The beaches here are beautiful, and while it’s not exactly swimming weather it has been much warmer than New York. Reading a book on the beach in January is a nice change of pace. On big swaths of the island sandy beaches give way to salt marshes, which look like fields of grasses with lazy creeks snaking through them. When the sun hits them right you can see they are all water, and trying to run through those fields would find you sinking into brackish mud. But what defines this region for me are the trees that grow wherever the ground is more land than water.
A walk through the woods here makes me feel like I am truly in a different world. The thick green fronds of the iconic Palmetto trees, South Carolina’s state tree and the star of their flag, along with their junior partners the Saw Palmettos filling in the underbrush, let you know that you are in the subtropics. It feels strange to see these palm trees growing beside the loblolly pines (which should really be called lollipop pines, with their dome of needled branches on top of a long, skinny trunk, just a missed opportunity) but the ones that really make me feel like I’ve crossed through some veil into another mysterious place are the live oaks. With their gnarled branches twisting out in every direction, the live oaks can grow to really massive sizes, but their true character derives from the resurrection ferns that grow up off of them, and even more so the Spanish moss hanging down from them. It makes everything feel whimsical, sad, and a little creepy. The brown-grey tendrils of Spanish moss look like the decaying remains of some decadent cloth, as if ancient elves had once pitched ethereal white tent cities in the trees.
Maybe my waxing poetic about palm fronds and Spanish moss shows me to be the carpet-bagging yankee who’s read too much Faulkner that I am, but I am not the only one who finds the forests and swamps of the Lowcountry alluring.

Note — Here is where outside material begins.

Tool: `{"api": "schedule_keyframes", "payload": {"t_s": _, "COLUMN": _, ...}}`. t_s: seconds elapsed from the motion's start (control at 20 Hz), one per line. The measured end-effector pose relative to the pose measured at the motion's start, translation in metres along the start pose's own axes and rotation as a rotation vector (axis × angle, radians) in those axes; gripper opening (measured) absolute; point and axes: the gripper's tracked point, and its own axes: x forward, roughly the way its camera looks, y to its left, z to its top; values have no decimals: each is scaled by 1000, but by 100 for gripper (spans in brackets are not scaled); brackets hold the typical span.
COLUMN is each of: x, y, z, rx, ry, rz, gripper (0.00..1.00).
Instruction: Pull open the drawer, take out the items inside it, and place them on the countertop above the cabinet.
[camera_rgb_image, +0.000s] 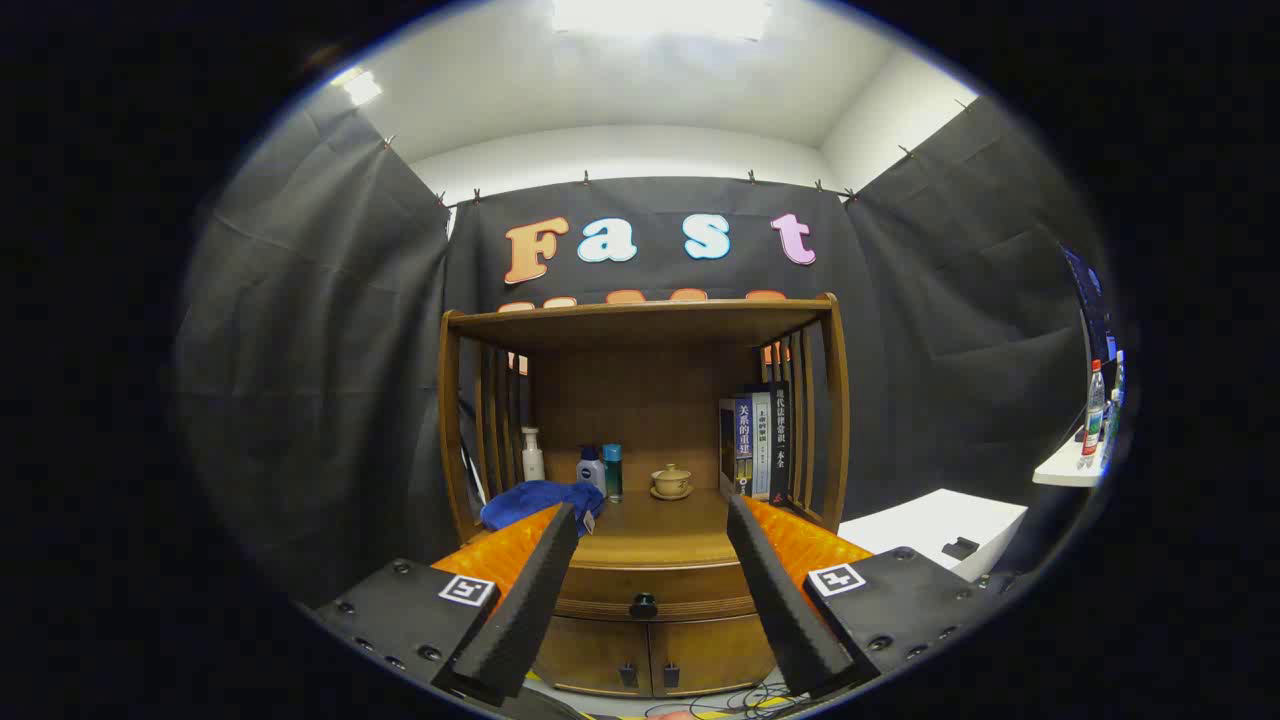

We saw so many different kinds of birds in our first days here that we considered changing the theme of our whole trip to try to have a bird watcher’s Big Year. We realized that we don’t know nearly enough however, and even with informative signs in the nature preserves, black belts in Google-fu, and using phone-a-friend to call Tina, we still can’t identify what we’re looking at or hearing half of the time. We do know that it was a big blue heron that glided just a few feet from us as it traced the little waterway in front of the house. And that the fierce but beautiful dappled raptor was a Cooper’s Hawk. The stately clusters of birds on long legs at the edge of the ponds are usually white ibis. And this little guy who trilled us a greeting at the entrance to the Audubon preserve and spent some quality time getting to us was an eastern bluebird.
There are also people on this island, and they’ve created some interesting history, culture, cuisine, and we’ll get into all that, but our first impulse is to get on a bike or lace up our hiking boots and to get moving, breath some fresh air, and get back to nature. So far it has served us well.